__Task prompt__: Only the lines from the start of the entries up to and including the line with "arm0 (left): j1" should be written out, exactly as they stand.

__Provided material__:
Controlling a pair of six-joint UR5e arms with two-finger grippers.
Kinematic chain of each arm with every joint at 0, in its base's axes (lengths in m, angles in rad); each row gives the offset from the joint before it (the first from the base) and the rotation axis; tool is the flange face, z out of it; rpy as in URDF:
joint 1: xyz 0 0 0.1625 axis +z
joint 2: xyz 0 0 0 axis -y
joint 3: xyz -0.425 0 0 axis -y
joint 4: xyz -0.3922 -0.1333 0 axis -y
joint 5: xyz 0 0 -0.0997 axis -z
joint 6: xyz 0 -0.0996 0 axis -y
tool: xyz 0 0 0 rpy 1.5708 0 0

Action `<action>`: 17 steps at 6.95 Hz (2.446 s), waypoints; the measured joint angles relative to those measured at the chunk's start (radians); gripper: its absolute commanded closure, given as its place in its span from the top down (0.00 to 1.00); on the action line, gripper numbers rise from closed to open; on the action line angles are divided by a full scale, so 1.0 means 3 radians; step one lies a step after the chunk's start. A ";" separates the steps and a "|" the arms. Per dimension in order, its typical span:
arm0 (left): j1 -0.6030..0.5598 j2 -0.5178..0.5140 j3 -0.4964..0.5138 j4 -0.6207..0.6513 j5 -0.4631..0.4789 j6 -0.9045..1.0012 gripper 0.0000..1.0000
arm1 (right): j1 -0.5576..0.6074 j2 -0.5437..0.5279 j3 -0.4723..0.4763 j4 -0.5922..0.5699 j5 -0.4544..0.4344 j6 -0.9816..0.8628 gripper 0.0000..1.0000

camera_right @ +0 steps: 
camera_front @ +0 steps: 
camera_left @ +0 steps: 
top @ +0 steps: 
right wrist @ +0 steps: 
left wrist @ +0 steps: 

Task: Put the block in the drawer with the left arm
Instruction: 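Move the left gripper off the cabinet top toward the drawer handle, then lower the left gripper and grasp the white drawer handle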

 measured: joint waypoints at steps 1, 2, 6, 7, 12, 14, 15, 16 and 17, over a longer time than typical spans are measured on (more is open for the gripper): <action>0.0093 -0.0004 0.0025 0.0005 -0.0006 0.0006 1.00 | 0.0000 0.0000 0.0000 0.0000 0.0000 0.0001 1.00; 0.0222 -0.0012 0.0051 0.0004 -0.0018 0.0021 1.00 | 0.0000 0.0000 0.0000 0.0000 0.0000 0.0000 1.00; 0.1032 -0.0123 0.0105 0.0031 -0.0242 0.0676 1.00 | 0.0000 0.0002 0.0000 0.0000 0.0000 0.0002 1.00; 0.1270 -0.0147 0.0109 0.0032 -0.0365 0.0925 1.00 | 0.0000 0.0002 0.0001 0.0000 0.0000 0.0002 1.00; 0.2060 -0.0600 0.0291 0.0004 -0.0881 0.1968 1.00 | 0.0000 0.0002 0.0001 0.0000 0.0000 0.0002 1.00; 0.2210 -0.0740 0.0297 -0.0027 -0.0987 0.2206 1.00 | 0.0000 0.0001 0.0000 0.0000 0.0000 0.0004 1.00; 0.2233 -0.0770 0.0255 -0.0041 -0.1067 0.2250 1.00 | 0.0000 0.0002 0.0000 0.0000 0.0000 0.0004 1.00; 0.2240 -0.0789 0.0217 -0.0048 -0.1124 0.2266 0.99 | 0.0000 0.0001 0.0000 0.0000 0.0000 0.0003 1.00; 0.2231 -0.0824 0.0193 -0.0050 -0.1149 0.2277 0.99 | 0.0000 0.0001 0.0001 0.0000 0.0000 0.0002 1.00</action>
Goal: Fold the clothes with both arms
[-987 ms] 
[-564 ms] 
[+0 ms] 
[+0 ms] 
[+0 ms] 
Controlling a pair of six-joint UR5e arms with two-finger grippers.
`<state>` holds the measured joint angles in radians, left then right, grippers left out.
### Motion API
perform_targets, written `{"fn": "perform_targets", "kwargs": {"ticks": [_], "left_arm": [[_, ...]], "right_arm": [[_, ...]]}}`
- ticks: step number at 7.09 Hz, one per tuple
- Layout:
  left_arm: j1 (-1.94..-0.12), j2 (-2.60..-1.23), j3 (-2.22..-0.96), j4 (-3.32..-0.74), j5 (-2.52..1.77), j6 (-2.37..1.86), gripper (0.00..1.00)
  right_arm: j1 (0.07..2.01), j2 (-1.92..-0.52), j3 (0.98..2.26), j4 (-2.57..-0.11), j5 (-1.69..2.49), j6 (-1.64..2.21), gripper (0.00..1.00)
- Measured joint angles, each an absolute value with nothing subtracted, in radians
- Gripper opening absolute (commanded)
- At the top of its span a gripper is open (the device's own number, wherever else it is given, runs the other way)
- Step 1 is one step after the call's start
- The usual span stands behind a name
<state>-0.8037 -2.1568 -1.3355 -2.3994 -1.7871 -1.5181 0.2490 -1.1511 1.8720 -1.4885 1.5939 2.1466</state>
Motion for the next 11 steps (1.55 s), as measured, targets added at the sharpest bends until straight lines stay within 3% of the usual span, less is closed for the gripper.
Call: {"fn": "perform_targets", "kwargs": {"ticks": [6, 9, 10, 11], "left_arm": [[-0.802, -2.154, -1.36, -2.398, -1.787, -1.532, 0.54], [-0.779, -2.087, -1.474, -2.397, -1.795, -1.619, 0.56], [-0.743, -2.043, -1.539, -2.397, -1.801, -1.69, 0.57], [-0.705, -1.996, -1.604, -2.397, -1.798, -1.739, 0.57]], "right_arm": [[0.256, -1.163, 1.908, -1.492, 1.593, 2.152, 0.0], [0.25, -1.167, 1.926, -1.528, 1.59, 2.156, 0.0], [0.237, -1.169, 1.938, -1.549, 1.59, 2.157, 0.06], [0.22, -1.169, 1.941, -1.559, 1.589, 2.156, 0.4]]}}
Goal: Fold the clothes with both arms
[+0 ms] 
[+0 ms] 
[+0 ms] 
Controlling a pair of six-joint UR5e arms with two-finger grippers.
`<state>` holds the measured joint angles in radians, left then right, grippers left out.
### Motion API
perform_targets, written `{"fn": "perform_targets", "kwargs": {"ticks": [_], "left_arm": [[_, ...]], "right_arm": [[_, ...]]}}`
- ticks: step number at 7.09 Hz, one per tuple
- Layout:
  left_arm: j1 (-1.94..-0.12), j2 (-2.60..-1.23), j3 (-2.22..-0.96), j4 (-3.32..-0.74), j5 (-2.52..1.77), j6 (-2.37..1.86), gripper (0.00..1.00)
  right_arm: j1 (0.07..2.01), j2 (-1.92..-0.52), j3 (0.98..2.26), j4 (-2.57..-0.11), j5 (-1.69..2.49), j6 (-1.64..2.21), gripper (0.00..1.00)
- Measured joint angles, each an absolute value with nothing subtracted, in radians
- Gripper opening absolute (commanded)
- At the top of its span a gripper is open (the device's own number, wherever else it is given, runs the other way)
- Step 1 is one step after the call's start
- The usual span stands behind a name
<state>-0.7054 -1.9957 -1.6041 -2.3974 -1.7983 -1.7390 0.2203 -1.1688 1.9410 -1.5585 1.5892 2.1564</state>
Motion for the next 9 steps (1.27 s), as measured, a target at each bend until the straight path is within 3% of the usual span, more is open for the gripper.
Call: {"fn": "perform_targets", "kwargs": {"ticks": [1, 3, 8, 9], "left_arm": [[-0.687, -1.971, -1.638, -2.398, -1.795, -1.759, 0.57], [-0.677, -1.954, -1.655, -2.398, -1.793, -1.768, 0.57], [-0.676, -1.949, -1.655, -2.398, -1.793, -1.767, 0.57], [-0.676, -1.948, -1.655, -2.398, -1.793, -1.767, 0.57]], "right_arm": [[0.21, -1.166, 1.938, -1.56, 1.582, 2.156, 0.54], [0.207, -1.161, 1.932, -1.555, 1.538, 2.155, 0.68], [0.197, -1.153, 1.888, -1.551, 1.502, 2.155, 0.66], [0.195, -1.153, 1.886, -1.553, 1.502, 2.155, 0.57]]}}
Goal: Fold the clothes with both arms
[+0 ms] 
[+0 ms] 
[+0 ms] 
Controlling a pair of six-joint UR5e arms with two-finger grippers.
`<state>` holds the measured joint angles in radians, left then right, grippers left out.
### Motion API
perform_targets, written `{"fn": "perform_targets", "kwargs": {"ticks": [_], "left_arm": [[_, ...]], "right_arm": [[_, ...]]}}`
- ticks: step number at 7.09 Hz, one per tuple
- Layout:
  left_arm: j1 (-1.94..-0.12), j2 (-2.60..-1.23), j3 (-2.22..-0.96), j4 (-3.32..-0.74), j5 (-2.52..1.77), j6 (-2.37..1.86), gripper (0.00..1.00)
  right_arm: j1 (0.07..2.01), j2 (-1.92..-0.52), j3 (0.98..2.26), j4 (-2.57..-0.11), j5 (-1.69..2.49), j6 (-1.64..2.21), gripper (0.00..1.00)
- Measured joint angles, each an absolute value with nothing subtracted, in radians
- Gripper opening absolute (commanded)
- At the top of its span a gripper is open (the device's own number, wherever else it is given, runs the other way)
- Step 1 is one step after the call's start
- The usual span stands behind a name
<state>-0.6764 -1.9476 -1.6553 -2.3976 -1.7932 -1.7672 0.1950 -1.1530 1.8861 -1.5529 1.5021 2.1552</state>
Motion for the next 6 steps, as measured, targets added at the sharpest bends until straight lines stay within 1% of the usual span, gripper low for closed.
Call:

__Your response__:
Controlling a pair of six-joint UR5e arms with two-finger grippers.
Kinematic chain of each arm with every joint at 0, in its base's axes (lengths in m, angles in rad); each row gives the offset from the joint before it (the first from the base) and the rotation axis; tool is the flange face, z out of it; rpy as in URDF:
joint 1: xyz 0 0 0.1625 axis +z
joint 2: xyz 0 0 0 axis -y
joint 3: xyz -0.425 0 0 axis -y
joint 4: xyz -0.3922 -0.1333 0 axis -y
joint 5: xyz 0 0 -0.0997 axis -z
joint 6: xyz 0 -0.0996 0 axis -y
tool: xyz 0 0 0 rpy 1.5708 0 0

Action `<action>`: 17 steps at 6.95 Hz (2.446 s), waypoints; the measured joint angles relative to those measured at the chunk's start (radians); gripper: its absolute commanded closure, given as its place in its span from the top down (0.00 to 1.00); on the action line, gripper numbers rise from closed to open; on the action line angles are divided by a full scale, so 1.0 means 3 radians; step one lies a step after the chunk's start. A ";" separates the steps and a "|" the arms. Per dimension in order, its typical span:
arm0 (left): j1 -0.6030..0.5598 j2 -0.5178..0.5140 j3 -0.4964..0.5138 j4 -0.6207..0.6513 j5 -0.4631..0.4789 j6 -0.9045..1.0012 gripper 0.0000..1.0000

This exercise requires nothing further.